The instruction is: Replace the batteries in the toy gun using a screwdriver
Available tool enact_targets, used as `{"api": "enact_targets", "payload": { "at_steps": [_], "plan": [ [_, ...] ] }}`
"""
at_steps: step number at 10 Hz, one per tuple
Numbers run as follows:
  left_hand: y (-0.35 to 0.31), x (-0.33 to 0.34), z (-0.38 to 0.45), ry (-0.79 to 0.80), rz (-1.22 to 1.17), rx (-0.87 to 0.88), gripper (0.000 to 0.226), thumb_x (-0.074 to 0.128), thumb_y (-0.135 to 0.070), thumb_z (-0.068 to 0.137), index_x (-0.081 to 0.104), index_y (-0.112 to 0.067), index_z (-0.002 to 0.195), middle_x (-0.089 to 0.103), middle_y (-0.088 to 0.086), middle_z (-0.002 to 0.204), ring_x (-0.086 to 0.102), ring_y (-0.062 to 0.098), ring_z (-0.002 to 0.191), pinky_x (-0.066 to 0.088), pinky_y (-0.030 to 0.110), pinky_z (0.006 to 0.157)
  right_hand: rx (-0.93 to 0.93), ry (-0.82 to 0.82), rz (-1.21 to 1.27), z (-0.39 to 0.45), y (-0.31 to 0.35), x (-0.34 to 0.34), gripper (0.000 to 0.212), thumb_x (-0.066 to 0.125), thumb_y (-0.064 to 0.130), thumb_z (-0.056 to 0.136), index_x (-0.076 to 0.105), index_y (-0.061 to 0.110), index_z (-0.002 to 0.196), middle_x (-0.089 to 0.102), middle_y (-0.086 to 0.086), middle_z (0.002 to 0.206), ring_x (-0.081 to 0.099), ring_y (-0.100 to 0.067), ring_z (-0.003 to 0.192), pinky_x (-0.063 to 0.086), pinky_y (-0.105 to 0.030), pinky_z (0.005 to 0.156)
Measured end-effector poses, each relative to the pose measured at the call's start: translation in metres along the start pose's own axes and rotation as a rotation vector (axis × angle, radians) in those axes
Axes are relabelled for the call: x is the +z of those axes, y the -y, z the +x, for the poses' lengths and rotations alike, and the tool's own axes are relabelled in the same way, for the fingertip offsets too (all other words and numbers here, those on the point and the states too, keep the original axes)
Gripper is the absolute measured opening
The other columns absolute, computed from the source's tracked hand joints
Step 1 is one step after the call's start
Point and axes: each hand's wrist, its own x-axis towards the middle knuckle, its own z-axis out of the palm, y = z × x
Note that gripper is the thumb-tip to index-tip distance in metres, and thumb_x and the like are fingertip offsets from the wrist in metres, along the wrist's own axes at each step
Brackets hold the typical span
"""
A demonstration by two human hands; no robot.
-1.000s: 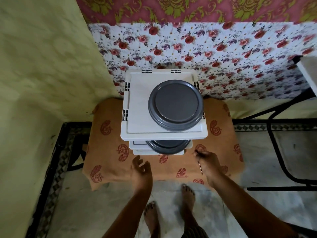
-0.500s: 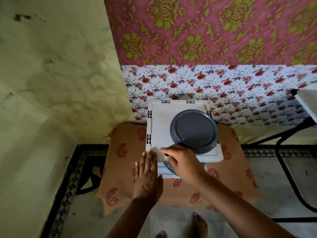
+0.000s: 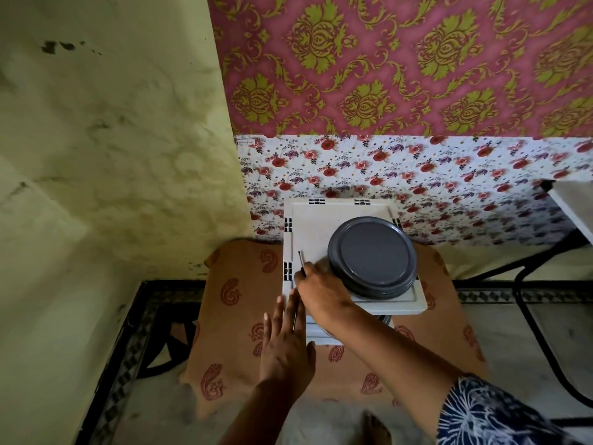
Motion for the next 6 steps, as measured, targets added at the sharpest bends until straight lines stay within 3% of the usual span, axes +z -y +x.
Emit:
{"api": "enact_targets", "payload": {
  "at_steps": [1, 2, 3, 4, 5, 6],
  "plan": [
    [0.003, -0.001, -0.001, 0.008, -0.002, 0.01, 0.082, 0.052, -0.038, 0.063, 0.033, -0.006, 0.136, 0.03, 0.004, 0.144, 0.029, 0.025, 0.131, 0.019, 0.043, 0.106, 0.022, 0.018, 0.062, -0.002, 0.0, 0.001, 0.033, 0.043, 0.005, 0.091, 0.049, 0.002, 0.123, 0.044, -0.02, 0.129, 0.043, -0.037, 0.119, 0.044, -0.042, 0.095],
    [0.004, -0.003, 0.0, 0.051, 0.008, 0.006, 0.102, 0.064, -0.037, 0.056, 0.024, -0.007, 0.145, 0.036, 0.006, 0.147, 0.029, 0.026, 0.133, 0.031, 0.044, 0.109, 0.038, 0.037, 0.186, -0.004, -0.002, -0.002, 0.03, 0.049, 0.006, 0.09, 0.053, 0.005, 0.119, 0.044, -0.017, 0.129, 0.048, -0.032, 0.116, 0.045, -0.04, 0.095],
    [0.004, -0.008, 0.0, 0.121, 0.012, 0.016, 0.106, 0.073, -0.038, 0.05, 0.03, -0.006, 0.142, 0.047, 0.008, 0.143, 0.042, 0.028, 0.131, 0.035, 0.042, 0.098, 0.035, 0.027, 0.236, -0.005, -0.005, -0.002, 0.032, 0.049, 0.004, 0.088, 0.054, 0.004, 0.119, 0.046, -0.017, 0.127, 0.049, -0.031, 0.115, 0.044, -0.039, 0.098],
    [0.002, -0.014, 0.0, 0.124, -0.005, -0.005, 0.099, 0.075, -0.038, 0.052, 0.038, -0.005, 0.138, 0.044, 0.01, 0.144, 0.044, 0.03, 0.131, 0.035, 0.043, 0.098, 0.033, 0.029, 0.267, -0.006, -0.008, 0.0, 0.032, 0.043, 0.003, 0.09, 0.053, 0.005, 0.121, 0.046, -0.016, 0.127, 0.048, -0.031, 0.117, 0.043, -0.039, 0.099],
    [-0.001, -0.025, 0.0, 0.151, -0.088, -0.024, 0.091, 0.056, -0.033, 0.083, -0.005, -0.007, 0.144, -0.009, 0.009, 0.153, 0.007, 0.033, 0.145, 0.003, 0.043, 0.111, 0.027, -0.014, 0.294, -0.015, -0.011, 0.002, 0.039, 0.044, 0.001, 0.088, 0.048, 0.008, 0.126, 0.046, -0.016, 0.129, 0.044, -0.03, 0.121, 0.041, -0.038, 0.1],
    [-0.009, -0.033, -0.008, 0.219, -0.07, -0.042, 0.075, 0.033, -0.033, 0.097, -0.03, -0.012, 0.132, -0.031, 0.008, 0.15, -0.03, 0.023, 0.136, -0.017, 0.037, 0.109, 0.074, -0.072, 0.379, -0.045, -0.013, 0.002, 0.042, 0.048, 0.0, 0.086, 0.048, 0.011, 0.127, 0.05, -0.013, 0.123, 0.047, -0.027, 0.116, 0.042, -0.035, 0.096]
  ]
}}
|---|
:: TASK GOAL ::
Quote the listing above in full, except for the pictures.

:: OUTPUT FOR THIS TASK ::
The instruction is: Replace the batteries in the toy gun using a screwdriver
Available tool enact_targets, used as `{"api": "enact_targets", "payload": { "at_steps": [_], "plan": [ [_, ...] ] }}`
"""
at_steps: step number at 10 Hz, one per tuple
Numbers run as follows:
  left_hand: y (-0.35 to 0.31), x (-0.33 to 0.34), z (-0.38 to 0.45), ry (-0.79 to 0.80), rz (-1.22 to 1.17), rx (-0.87 to 0.88), gripper (0.000 to 0.226), thumb_x (-0.074 to 0.128), thumb_y (-0.135 to 0.070), thumb_z (-0.068 to 0.137), index_x (-0.081 to 0.104), index_y (-0.112 to 0.067), index_z (-0.002 to 0.195), middle_x (-0.089 to 0.103), middle_y (-0.088 to 0.086), middle_z (-0.002 to 0.204), ring_x (-0.086 to 0.102), ring_y (-0.062 to 0.098), ring_z (-0.002 to 0.191), pinky_x (-0.066 to 0.088), pinky_y (-0.030 to 0.110), pinky_z (0.006 to 0.157)
  right_hand: rx (-0.93 to 0.93), ry (-0.82 to 0.82), rz (-1.21 to 1.27), z (-0.39 to 0.45), y (-0.31 to 0.35), x (-0.34 to 0.34), gripper (0.000 to 0.212), thumb_x (-0.066 to 0.125), thumb_y (-0.064 to 0.130), thumb_z (-0.056 to 0.136), index_x (-0.076 to 0.105), index_y (-0.061 to 0.110), index_z (-0.002 to 0.196), middle_x (-0.089 to 0.102), middle_y (-0.086 to 0.086), middle_z (0.002 to 0.206), ring_x (-0.081 to 0.099), ring_y (-0.100 to 0.067), ring_z (-0.003 to 0.192), pinky_x (-0.063 to 0.086), pinky_y (-0.105 to 0.030), pinky_z (0.005 to 0.156)
Measured end-effector poses, each relative to the pose measured at the call's start: translation in metres along the start pose's own axes and rotation as a rotation vector (axis × angle, radians) in those axes
Axes are relabelled for the call: x is the +z of those axes, y the -y, z the +x, for the poses' lengths and rotations alike, and the tool's own axes are relabelled in the same way, for the fingertip offsets too (all other words and numbers here, those on the point and the states too, keep the original axes)
Gripper is the absolute measured opening
The other columns absolute, computed from the source's tracked hand joints
Step 1 is one step after the call's start
Point and axes: each hand's wrist, its own x-axis towards the middle knuckle, its own z-axis out of the palm, y = z × x
Note that gripper is the thumb-tip to index-tip distance in metres, and thumb_x and the like are fingertip offsets from the wrist in metres, along the wrist's own axes at each step
Brackets hold the typical span
"""
A demonstration by two human hands; no robot.
-1.000s: 
-0.500s: 
+0.000s: 
Motion for the next 6 steps, as measured, targets added at the sharpest bends until straight lines stay within 3% of the usual span, axes +z -y +x.
Emit:
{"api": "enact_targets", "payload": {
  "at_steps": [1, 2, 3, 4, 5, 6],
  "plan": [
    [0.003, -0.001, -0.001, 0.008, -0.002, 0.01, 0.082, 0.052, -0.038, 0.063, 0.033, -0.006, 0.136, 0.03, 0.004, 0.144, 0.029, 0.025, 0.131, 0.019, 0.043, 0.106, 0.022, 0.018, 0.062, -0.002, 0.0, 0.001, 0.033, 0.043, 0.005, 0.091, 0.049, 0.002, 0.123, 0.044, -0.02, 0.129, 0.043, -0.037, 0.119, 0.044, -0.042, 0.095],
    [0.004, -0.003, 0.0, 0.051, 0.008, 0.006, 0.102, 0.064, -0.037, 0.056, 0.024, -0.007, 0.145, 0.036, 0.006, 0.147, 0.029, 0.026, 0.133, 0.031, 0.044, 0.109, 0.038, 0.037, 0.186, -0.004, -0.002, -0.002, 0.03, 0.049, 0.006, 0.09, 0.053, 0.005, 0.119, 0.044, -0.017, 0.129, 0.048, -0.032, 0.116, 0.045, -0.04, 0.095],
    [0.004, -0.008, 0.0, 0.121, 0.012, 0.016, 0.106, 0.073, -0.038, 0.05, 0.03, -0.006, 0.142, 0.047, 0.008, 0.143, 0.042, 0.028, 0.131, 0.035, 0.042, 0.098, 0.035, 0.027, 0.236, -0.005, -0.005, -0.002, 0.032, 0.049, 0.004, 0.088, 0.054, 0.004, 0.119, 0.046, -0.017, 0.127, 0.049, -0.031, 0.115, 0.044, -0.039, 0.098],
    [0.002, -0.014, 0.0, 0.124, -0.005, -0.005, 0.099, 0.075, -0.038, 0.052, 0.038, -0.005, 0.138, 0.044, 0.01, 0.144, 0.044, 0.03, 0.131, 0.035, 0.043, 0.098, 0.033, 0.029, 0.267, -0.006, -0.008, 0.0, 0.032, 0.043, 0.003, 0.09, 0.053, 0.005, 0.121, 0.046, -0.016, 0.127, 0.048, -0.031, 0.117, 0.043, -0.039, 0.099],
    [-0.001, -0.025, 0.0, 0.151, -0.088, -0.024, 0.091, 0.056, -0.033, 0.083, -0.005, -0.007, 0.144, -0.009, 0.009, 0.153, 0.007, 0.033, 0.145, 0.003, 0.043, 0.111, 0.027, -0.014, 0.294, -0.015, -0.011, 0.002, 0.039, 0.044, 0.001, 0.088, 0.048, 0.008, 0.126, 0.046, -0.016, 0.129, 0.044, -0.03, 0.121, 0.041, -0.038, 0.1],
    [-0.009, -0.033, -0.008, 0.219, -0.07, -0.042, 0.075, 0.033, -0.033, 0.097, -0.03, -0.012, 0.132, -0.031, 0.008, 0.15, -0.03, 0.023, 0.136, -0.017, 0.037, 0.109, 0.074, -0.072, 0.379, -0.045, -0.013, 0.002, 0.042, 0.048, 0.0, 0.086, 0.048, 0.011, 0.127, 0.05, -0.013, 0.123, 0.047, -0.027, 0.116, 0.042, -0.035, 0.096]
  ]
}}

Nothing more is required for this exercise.